[Task statement]
In this exercise, retype exactly the lines from the start of the entries through the line bearing "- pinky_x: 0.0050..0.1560", leaving every picture out.

Listed records START

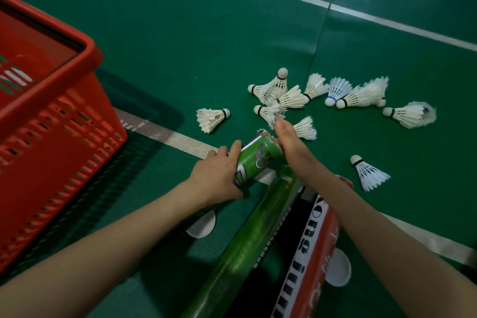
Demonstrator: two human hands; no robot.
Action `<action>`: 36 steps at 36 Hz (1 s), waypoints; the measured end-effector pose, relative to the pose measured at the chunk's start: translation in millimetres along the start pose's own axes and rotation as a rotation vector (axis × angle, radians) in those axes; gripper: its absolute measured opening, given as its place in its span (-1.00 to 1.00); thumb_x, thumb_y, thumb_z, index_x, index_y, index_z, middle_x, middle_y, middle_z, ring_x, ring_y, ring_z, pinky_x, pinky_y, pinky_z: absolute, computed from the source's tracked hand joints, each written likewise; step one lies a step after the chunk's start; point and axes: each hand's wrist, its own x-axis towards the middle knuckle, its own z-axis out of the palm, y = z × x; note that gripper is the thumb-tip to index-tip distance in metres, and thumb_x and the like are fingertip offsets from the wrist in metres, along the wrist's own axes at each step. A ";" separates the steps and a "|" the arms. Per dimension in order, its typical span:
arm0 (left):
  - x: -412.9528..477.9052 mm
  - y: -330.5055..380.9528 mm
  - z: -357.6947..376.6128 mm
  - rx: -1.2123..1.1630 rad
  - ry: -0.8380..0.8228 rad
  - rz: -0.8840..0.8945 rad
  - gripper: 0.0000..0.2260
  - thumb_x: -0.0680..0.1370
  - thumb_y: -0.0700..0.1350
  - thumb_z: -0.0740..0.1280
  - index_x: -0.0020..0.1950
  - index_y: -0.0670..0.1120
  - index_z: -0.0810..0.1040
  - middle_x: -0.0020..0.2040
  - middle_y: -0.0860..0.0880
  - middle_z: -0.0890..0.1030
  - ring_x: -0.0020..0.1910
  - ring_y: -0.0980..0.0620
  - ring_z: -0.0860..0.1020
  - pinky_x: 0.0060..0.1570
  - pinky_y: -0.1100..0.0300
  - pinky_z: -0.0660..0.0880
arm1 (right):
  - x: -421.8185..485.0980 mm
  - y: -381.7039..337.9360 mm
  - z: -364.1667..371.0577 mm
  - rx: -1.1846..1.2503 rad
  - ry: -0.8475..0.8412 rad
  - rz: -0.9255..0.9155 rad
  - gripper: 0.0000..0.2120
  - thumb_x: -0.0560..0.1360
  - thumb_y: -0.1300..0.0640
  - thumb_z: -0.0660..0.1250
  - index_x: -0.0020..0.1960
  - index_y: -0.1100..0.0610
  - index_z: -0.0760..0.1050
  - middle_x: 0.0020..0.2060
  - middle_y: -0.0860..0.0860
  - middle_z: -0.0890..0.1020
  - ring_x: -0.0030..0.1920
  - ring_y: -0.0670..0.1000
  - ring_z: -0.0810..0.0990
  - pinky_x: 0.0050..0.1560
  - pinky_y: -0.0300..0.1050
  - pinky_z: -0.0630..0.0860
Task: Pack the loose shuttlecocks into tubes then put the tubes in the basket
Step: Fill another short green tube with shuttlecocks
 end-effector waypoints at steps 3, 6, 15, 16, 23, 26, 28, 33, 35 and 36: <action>11.7 -9.0 -1.2 0.009 0.004 -0.046 -0.08 0.31 0.10 0.49 0.47 -0.02 -0.01 0.18 -0.11 0.39 0.13 -0.14 0.41 -0.11 0.02 0.44 | 17.4 1.9 -6.9 0.007 0.075 0.003 -0.59 0.64 -0.04 0.09 0.41 0.14 0.25 -0.10 -0.01 0.54 -0.10 -0.09 0.53 0.02 -0.15 0.49; 22.9 -20.1 -3.2 0.010 -0.004 -0.101 -0.06 0.30 0.11 0.50 0.48 -0.02 -0.03 0.20 -0.13 0.40 0.14 -0.16 0.42 -0.03 -0.03 0.49 | 42.3 6.4 -17.0 -0.052 0.137 0.023 -0.72 0.62 0.08 0.19 0.30 0.11 0.39 -0.01 0.02 0.58 0.05 -0.02 0.56 0.19 -0.04 0.49; 38.1 -34.2 2.2 -0.029 -0.018 -0.167 -0.06 0.31 0.12 0.50 0.49 0.02 -0.03 0.22 -0.12 0.40 0.15 -0.15 0.42 0.00 -0.04 0.47 | 96.2 1.8 -16.3 -0.292 0.098 0.096 -0.55 0.61 0.05 0.19 0.47 0.02 0.25 0.29 0.11 0.46 0.24 0.11 0.49 0.28 0.00 0.39; 38.2 -34.8 3.1 -0.029 -0.017 -0.165 -0.06 0.31 0.12 0.50 0.49 0.03 -0.03 0.22 -0.12 0.40 0.15 -0.15 0.42 0.00 -0.03 0.47 | 98.2 3.5 -14.3 -0.286 0.088 0.112 -0.54 0.60 0.03 0.20 0.48 0.03 0.25 0.38 0.08 0.40 0.32 0.10 0.44 0.36 0.03 0.34; 28.6 -41.7 5.0 -0.060 -0.018 -0.142 -0.03 0.33 0.14 0.48 0.52 0.05 -0.10 0.21 -0.10 0.38 0.14 -0.12 0.40 -0.05 0.04 0.41 | 78.2 10.4 -10.8 -0.177 0.355 -0.069 -0.82 0.59 0.14 0.24 0.16 0.11 0.52 -0.12 -0.02 0.55 -0.29 -0.13 0.43 -0.33 -0.32 0.39; 19.6 -39.0 8.5 -0.066 -0.025 -0.119 -0.01 0.33 0.14 0.47 0.52 0.06 -0.13 0.23 -0.10 0.37 0.16 -0.13 0.39 -0.05 0.04 0.40 | 55.2 18.3 -17.9 -0.160 0.370 -0.202 -0.92 0.57 0.19 0.27 0.04 0.12 0.50 -0.22 -0.06 0.52 -0.30 -0.12 0.43 -0.28 -0.23 0.39; 13.9 -35.4 9.9 -0.070 -0.026 -0.092 -0.02 0.32 0.14 0.47 0.52 0.07 -0.13 0.22 -0.10 0.37 0.15 -0.13 0.38 -0.01 0.01 0.45 | 41.7 21.6 -24.2 -0.129 0.310 -0.207 -0.81 0.56 0.20 0.27 0.16 0.07 0.45 -0.13 -0.03 0.49 -0.26 -0.10 0.43 -0.21 -0.18 0.42; 0.7 -23.4 12.3 -0.082 -0.069 -0.002 0.01 0.31 0.12 0.48 0.51 0.10 -0.17 0.21 -0.09 0.36 0.16 -0.11 0.37 0.05 -0.06 0.48 | 12.7 16.7 -24.5 -0.112 0.128 -0.156 -0.54 0.59 0.19 0.22 0.43 -0.03 0.20 0.06 0.00 0.40 -0.23 -0.06 0.44 -0.16 -0.18 0.45; -4.2 -19.6 13.0 -0.090 -0.068 0.025 0.01 0.30 0.11 0.48 0.50 0.12 -0.17 0.19 -0.08 0.36 0.15 -0.10 0.36 0.04 -0.06 0.49 | 3.9 13.3 -20.3 -0.138 0.098 -0.164 -0.57 0.62 0.17 0.16 0.46 0.04 0.19 -0.15 -0.09 0.39 -0.36 -0.12 0.36 -0.32 -0.30 0.37; -6.5 -18.6 12.9 -0.093 -0.062 0.033 0.01 0.30 0.11 0.48 0.50 0.12 -0.17 0.19 -0.08 0.37 0.14 -0.10 0.36 0.04 -0.06 0.49 | 0.3 12.2 -18.5 -0.148 0.090 -0.160 -0.59 0.63 0.13 0.12 0.46 0.07 0.18 -0.28 -0.10 0.34 -0.41 -0.13 0.29 -0.35 -0.31 0.33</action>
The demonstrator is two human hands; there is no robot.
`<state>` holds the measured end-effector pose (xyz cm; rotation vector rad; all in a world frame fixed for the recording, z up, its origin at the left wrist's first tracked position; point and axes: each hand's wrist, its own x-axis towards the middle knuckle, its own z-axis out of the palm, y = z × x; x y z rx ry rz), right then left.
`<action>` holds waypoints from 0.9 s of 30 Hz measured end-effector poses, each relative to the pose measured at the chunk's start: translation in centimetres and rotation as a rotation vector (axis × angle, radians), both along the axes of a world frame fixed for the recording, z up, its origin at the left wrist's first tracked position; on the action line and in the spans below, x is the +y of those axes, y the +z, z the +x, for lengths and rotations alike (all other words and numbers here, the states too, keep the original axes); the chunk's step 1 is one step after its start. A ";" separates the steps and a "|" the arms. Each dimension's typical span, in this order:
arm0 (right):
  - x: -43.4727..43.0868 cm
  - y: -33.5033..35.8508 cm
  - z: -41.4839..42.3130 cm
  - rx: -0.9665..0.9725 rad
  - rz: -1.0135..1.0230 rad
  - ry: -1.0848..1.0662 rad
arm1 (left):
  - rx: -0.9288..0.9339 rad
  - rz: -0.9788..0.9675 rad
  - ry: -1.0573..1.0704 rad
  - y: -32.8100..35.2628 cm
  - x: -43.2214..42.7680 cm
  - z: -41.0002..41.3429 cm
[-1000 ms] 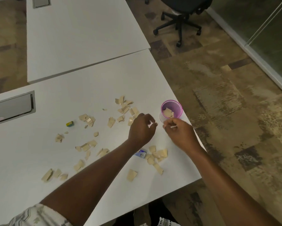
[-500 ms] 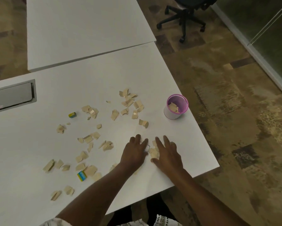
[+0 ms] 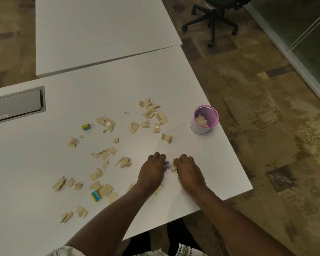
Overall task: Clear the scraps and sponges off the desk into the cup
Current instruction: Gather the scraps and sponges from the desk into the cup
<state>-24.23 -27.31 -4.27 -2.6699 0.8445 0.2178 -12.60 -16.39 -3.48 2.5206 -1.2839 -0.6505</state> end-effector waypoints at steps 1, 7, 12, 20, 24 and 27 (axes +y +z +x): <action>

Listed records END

[Final answer]
Demonstrator: two human hands; no robot.
Action `<action>`: 36 steps at 36 Hz (1 s), waypoints; the measured end-effector pose, relative to the pose measured at the chunk's start: translation in millimetres along the start pose's own axes and rotation as a rotation vector (axis × angle, radians) in those axes; gripper: its absolute measured opening, given as its place in its span (-1.00 to 1.00); thumb_x, thumb_y, thumb_z, index_x, index_y, index_z, middle_x, middle_y, middle_z, ring_x, ring_y, ring_z, pinky_x, pinky_y, pinky_z: absolute, computed from the source's tracked hand joints, each written likewise; step one lies a step after the chunk's start; point and axes: each hand's wrist, its own x-axis towards the middle knuckle, its own z-axis out of the palm, y = z × x; note that gripper is the thumb-tip to index-tip distance in metres, and thumb_x and the like are fingertip offsets from the wrist in metres, along the wrist's own axes at each step. A ";" separates the steps and a "|" the arms. Per dimension in order, its typical span:
arm0 (left):
  - x: -412.9528..477.9052 mm
  - y: -330.5055..380.9528 mm
  - z: -357.6947..376.6128 mm
  - rx: -1.2123..1.1630 rad
  - ry: -0.8380..0.8228 rad
  - rz: -0.8840..0.8945 rad
  - gripper: 0.0000..0.2260
  - thumb_x: -0.0680..0.1370
  - thumb_y: -0.0700..0.1350
  - thumb_z: -0.0740..0.1280
  - index_x: -0.0020..0.1950
  - index_y: -0.0670..0.1120
  - index_z: -0.0810..0.1040
  - middle_x: -0.0020..0.2040
  - middle_y: -0.0860..0.0880
  - middle_z: -0.0890..0.1030
  - ring_x: -0.0020..0.1910
  - ring_y: -0.0980..0.0620
  - ring_z: -0.0860..0.1020
  - pinky_x: 0.0060..0.1570
  - pinky_y: -0.1100..0.0300
  - pinky_z: -0.0660..0.0880
arm1 (right):
  - x: -421.8185..485.0980 mm
  - y: -381.7039..337.9360 mm
  - z: -364.1667..371.0577 mm
  - rx: -1.1846..1.2503 rad
  - ry: -0.8475..0.8412 rad
  - rz: -0.9255..0.9155 rad
  - gripper: 0.0000..0.2120
  - thumb_x: -0.0560..0.1360
  - thumb_y: -0.1300..0.0640
  - thumb_z: -0.0660..0.1250
  - index_x: -0.0020..0.1960
  - index_y: -0.1100..0.0610
  - index_z: -0.0760..0.1050
  - middle_x: 0.0020..0.2060
  - middle_y: -0.0860..0.0860
  - middle_z: -0.0890..0.1020
  - ring_x: -0.0030..0.1920
  - ring_y: -0.0670..0.1000
  - ring_z: -0.0810..0.0990
  - pinky_x: 0.0050..0.1560

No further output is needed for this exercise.